Alright, now that we know the basic idea, let’s talk about some of the math behind splines. We’ll start by getting a feel for the basis function approach and then look at splines as a particular case. From this viewpoint, we are trying to estimate a model of the form \[ f(X) = \sum_{i=1}^k \beta_k h_k(X). \] Here, the \(\beta\)s are the coefficients and the \(h(X)\)s are the basis functions. In terms of the \(h(X)\)s, this is a linear model. Nonlinearity is introduced by choosing nonlinear functions for the \(h(X)\)s. Neural networks take the opposite approach. For neural networks we first take a linear combination of the coefficients and inputs and then we apply a nonlinear function to that. In the basis function approach we first apply nonlinear functions and then take a linear combination with the coefficients.

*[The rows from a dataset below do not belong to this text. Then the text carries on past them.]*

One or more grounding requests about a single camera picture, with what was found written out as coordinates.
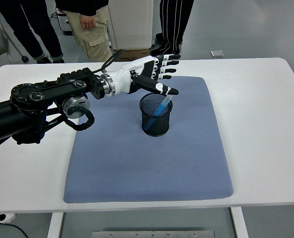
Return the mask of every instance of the white robotic hand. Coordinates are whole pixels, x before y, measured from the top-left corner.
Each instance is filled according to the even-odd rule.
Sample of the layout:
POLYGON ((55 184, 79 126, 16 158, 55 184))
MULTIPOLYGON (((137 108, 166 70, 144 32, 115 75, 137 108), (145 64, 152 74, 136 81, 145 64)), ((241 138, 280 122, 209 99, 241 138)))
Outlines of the white robotic hand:
POLYGON ((140 88, 162 95, 177 95, 178 90, 167 87, 158 80, 170 79, 167 73, 176 70, 168 68, 169 65, 179 63, 180 55, 161 55, 157 57, 147 56, 124 64, 118 71, 110 71, 101 75, 111 87, 107 96, 121 92, 134 93, 140 88))

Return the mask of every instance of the hand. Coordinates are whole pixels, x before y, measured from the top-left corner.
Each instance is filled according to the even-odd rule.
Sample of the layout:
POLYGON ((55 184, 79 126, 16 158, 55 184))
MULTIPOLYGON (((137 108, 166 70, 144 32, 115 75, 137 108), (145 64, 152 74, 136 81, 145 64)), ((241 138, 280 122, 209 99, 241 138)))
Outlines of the hand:
POLYGON ((134 93, 140 88, 162 95, 177 95, 178 90, 163 85, 158 80, 171 78, 167 73, 176 70, 167 66, 178 64, 179 58, 180 55, 147 56, 124 64, 118 71, 104 73, 101 77, 113 85, 107 96, 121 92, 134 93))
POLYGON ((57 10, 58 10, 60 13, 62 13, 62 14, 65 14, 65 13, 66 13, 65 11, 63 11, 63 10, 61 10, 61 9, 59 9, 59 8, 57 8, 57 10))
POLYGON ((152 93, 177 95, 179 93, 177 89, 159 83, 158 80, 171 78, 171 75, 167 75, 167 73, 174 73, 176 70, 166 66, 178 64, 179 61, 177 59, 180 58, 180 55, 160 55, 151 58, 151 60, 144 62, 143 70, 139 70, 141 66, 137 67, 139 59, 132 62, 136 65, 136 70, 134 69, 135 73, 131 70, 133 82, 129 93, 134 93, 138 89, 143 88, 152 93))
POLYGON ((91 27, 96 27, 95 16, 85 16, 80 14, 79 21, 83 30, 90 29, 91 27))

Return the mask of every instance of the black pants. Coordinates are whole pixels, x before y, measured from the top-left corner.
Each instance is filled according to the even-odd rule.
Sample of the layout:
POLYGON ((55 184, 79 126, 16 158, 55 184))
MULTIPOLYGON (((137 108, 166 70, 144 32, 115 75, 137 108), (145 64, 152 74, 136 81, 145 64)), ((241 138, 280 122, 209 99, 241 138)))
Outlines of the black pants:
POLYGON ((162 34, 175 50, 182 40, 194 0, 161 0, 160 23, 162 34))
POLYGON ((0 13, 13 29, 16 38, 35 60, 40 60, 44 53, 28 22, 40 36, 51 58, 62 58, 60 42, 48 17, 45 0, 0 0, 0 13))

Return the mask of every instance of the gray floor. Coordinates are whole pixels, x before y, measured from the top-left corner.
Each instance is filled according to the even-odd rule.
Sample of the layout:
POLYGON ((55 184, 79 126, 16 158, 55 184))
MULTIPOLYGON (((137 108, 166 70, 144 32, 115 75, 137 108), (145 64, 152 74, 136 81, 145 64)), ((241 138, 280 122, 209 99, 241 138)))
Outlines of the gray floor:
MULTIPOLYGON (((153 35, 160 32, 159 2, 154 1, 153 35)), ((51 15, 54 1, 47 0, 47 4, 51 15)), ((2 17, 1 21, 22 53, 28 55, 2 17)), ((52 24, 65 61, 87 62, 73 36, 63 33, 55 18, 52 24)), ((212 59, 212 50, 222 50, 225 59, 284 58, 294 71, 294 0, 195 0, 181 45, 182 60, 212 59)), ((23 64, 12 46, 11 51, 15 63, 23 64)), ((35 62, 30 58, 28 63, 35 62)), ((0 56, 0 67, 5 64, 9 64, 7 56, 0 56)), ((250 238, 294 237, 294 205, 246 207, 243 215, 250 238)), ((50 218, 51 214, 19 214, 12 224, 22 227, 29 237, 45 238, 50 218)), ((230 213, 224 208, 68 213, 61 237, 87 238, 91 231, 125 229, 207 229, 215 230, 217 238, 235 237, 230 213)), ((14 230, 0 225, 0 237, 24 237, 14 230)))

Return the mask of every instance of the metal plate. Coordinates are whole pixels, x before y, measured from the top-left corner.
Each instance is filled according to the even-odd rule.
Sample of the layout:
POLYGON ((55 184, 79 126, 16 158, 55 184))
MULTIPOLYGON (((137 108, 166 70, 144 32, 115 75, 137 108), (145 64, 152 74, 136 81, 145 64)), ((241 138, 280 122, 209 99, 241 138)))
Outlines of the metal plate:
POLYGON ((213 58, 223 58, 224 54, 221 50, 219 51, 210 51, 213 58))
POLYGON ((214 231, 93 232, 92 238, 215 238, 214 231))

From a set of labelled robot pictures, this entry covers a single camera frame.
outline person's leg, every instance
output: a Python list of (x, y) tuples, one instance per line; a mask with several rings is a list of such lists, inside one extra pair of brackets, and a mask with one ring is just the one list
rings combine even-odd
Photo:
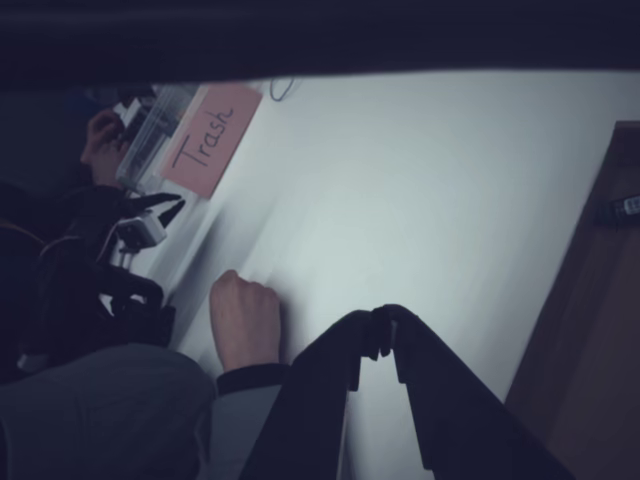
[(146, 345), (97, 352), (0, 389), (9, 478), (189, 478), (213, 384)]

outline sleeve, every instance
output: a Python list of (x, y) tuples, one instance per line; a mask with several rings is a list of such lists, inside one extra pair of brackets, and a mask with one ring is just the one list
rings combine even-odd
[(218, 378), (207, 480), (236, 480), (262, 430), (288, 365), (241, 368)]

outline person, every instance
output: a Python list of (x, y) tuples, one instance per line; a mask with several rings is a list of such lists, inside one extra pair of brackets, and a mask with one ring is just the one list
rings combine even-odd
[[(100, 187), (118, 192), (123, 188), (116, 179), (118, 166), (129, 148), (127, 142), (120, 140), (123, 132), (120, 117), (110, 109), (89, 121), (79, 162), (79, 168), (90, 177), (83, 189)], [(38, 199), (16, 186), (0, 184), (0, 383), (23, 376), (16, 360), (20, 343), (38, 315), (34, 308), (34, 272), (46, 246), (64, 235), (74, 221), (78, 208), (69, 200), (74, 193)]]
[(2, 386), (4, 476), (238, 478), (287, 375), (279, 300), (228, 271), (209, 301), (224, 368), (217, 398), (197, 363), (147, 345), (105, 349)]

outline black object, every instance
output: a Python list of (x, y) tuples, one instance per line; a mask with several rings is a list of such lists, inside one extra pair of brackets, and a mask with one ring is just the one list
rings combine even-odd
[(436, 479), (573, 478), (427, 325), (404, 307), (385, 305), (350, 313), (296, 358), (241, 480), (336, 478), (360, 358), (391, 350), (422, 464)]
[[(23, 338), (23, 363), (45, 356), (49, 366), (61, 365), (130, 342), (168, 345), (175, 309), (162, 306), (163, 292), (155, 282), (110, 265), (105, 247), (121, 218), (179, 199), (158, 194), (130, 200), (117, 189), (94, 187), (70, 200), (78, 208), (69, 214), (70, 227), (37, 262), (36, 312)], [(112, 313), (100, 294), (112, 297)]]
[(7, 90), (418, 69), (640, 67), (637, 12), (621, 0), (3, 5), (0, 56), (7, 74), (0, 88)]
[(596, 224), (616, 229), (640, 226), (640, 195), (612, 200), (601, 205), (596, 213)]

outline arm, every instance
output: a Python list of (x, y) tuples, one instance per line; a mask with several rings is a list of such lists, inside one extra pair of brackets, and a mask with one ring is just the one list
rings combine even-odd
[(207, 478), (235, 480), (286, 377), (276, 293), (228, 271), (213, 285), (211, 326), (224, 374), (212, 412)]

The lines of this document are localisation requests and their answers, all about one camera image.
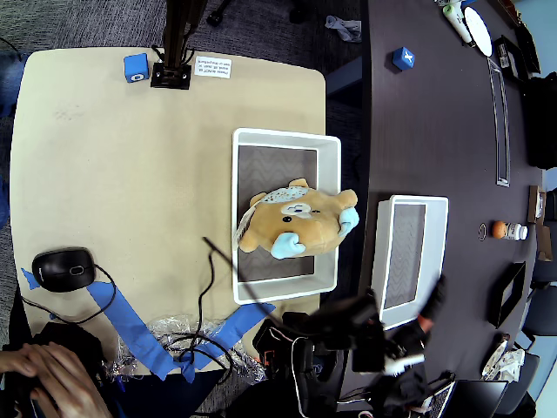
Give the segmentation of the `person's left hand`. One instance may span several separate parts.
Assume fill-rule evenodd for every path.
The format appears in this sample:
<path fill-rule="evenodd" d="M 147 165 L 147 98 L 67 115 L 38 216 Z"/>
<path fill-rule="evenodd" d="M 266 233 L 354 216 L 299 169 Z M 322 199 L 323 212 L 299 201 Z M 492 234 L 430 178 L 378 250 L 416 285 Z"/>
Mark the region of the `person's left hand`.
<path fill-rule="evenodd" d="M 25 377 L 52 376 L 49 346 L 26 346 L 17 351 L 1 352 L 1 374 L 18 373 Z"/>

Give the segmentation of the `person's right hand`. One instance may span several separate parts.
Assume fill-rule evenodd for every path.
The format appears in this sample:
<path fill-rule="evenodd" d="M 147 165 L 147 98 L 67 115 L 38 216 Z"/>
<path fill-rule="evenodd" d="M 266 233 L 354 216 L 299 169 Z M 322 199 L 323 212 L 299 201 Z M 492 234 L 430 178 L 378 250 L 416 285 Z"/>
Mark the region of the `person's right hand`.
<path fill-rule="evenodd" d="M 30 399 L 44 417 L 112 417 L 102 395 L 77 355 L 56 343 L 23 346 L 41 387 Z"/>

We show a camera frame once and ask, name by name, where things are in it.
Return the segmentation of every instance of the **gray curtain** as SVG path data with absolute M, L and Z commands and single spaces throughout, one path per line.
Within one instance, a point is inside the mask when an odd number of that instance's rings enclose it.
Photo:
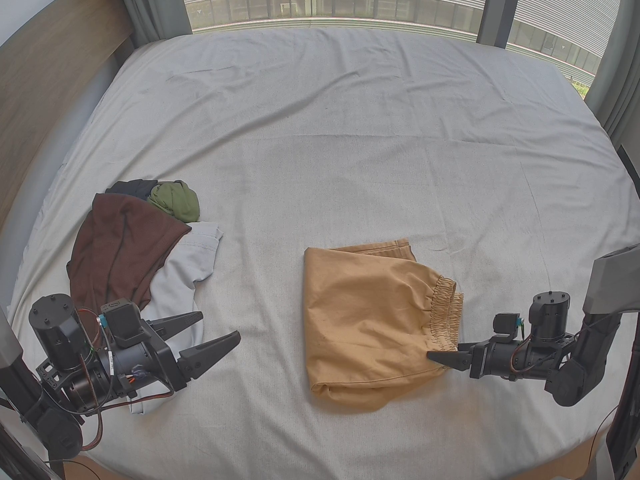
M 184 0 L 124 0 L 133 22 L 136 48 L 143 44 L 191 34 Z
M 620 9 L 591 89 L 584 99 L 613 146 L 640 140 L 640 0 L 620 0 Z

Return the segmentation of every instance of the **bed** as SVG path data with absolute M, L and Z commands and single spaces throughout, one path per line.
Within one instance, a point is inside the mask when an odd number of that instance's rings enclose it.
M 34 227 L 10 319 L 67 292 L 93 195 L 116 180 L 183 179 L 224 237 L 199 284 L 204 340 L 243 341 L 143 417 L 105 413 L 90 456 L 132 478 L 507 478 L 592 436 L 618 402 L 635 317 L 604 380 L 572 408 L 539 381 L 450 371 L 373 413 L 316 400 L 305 372 L 306 247 L 408 237 L 465 294 L 460 341 L 572 297 L 575 332 L 596 257 L 640 241 L 640 202 L 610 140 L 557 68 L 411 33 L 269 29 L 140 48 L 68 154 Z M 83 427 L 85 440 L 94 419 Z

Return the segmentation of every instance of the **tan pants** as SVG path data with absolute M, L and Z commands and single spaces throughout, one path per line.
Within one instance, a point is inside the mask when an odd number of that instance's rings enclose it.
M 416 263 L 407 239 L 305 251 L 311 391 L 376 410 L 444 372 L 427 351 L 455 351 L 456 283 Z

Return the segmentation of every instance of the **wooden headboard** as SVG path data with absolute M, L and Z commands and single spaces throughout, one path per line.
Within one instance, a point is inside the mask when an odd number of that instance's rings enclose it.
M 132 32 L 122 0 L 55 0 L 0 46 L 0 230 L 43 140 Z

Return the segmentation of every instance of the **green garment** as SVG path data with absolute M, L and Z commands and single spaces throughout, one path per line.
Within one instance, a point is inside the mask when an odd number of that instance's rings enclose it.
M 182 222 L 197 222 L 200 218 L 198 196 L 181 180 L 156 185 L 147 201 Z

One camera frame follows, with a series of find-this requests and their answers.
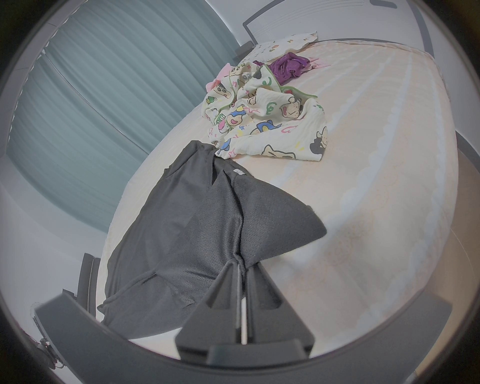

What kinds of functions can we use for the \(h(X)\)s? Hastie, et al. give a number of examples in The Elements of Statistical Learning that should feel very familiar. If we take \(h_k(X) = x_k\) for each \(x_k\), we are back to regular old linear regression. A common extension to this is \(h_k(X) = \log(x_j)\), taking the log transform of one or more input variables. Again, we could use fancy functions like Fourier terms but we will save that for later.

So what are the basis functions for splines? Let’s say we want to use cubic splines as these are the most common. As noted before, these are basically a cubic polynomial with additional conditions for continuity. The first part of a cubic spline basis is the regular polynomial basis: \(1, x, x^2, x^3\). Then we tack on a basis function of the form \[ h(x, \xi) = (x - \xi)_{+}^3 = \begin{cases} (x - \xi)^3 & \text{if } x > \xi \\ 0 & \text{if } x \le \xi. \end{cases} \] \(\xi\) stands for a knot. For each knot, we need to add one of these terms. The \(+\) means we only want to keep this term if \(x\) is larger than the knot \(\xi\). This takes care of the piecewise part, fitting a polynomial in a particular chunk of the data. Apparently, it also takes care of the continuity requirement. Let’s suppose were want to fit a cubic spline using two knots (as in the graphs we saw previously). Then the full set of basis functions would be \[ \begin{align*} h_1(X) &= 1 & h_2(X) &= X & h_3(X) &= X^2 \\ h_4(X) &= X^3 & h_5(X) &= (X - \xi_1)^3_{+} & h_6(X) &= (X - \xi_2)^3_{+}. \end{align*} \] If we wanted to use a degree \(d\) polynomial, then we would have \(1, X, ..., X^d\) along with \((X-\xi_1)^d_{+}\) and \((X-\xi_2)^d_{+}\). And if we wanted to include \(k\) knots we would also need to add \((X-\xi_i)^d_{+}\) for \(i = 3, 4, ..., k\).

### Recap

Let’s summarize what we’ve seen so far. We talked about the basic idea behind splines: split the data into chunks and fit polynomials, with smoothness conditions, to each chunk. We can think of splines as extending polynomial regression which we often see in the context of linear regression. More generally, we can apply a set of (non)linear functions to the model inputs and then fit a linear model to the result. Lastly, we talked a bit about the math behind this idea and what the basis functions are for cubic splines with 2 knots and degree \(d\) splines with any number of knots.

If you find yourself wanting more spline goodness, don’t fret. We will be taking a deeper dive into splines in the coming weeks. And of course, we will get to see splines in action when we start fitting them to some data.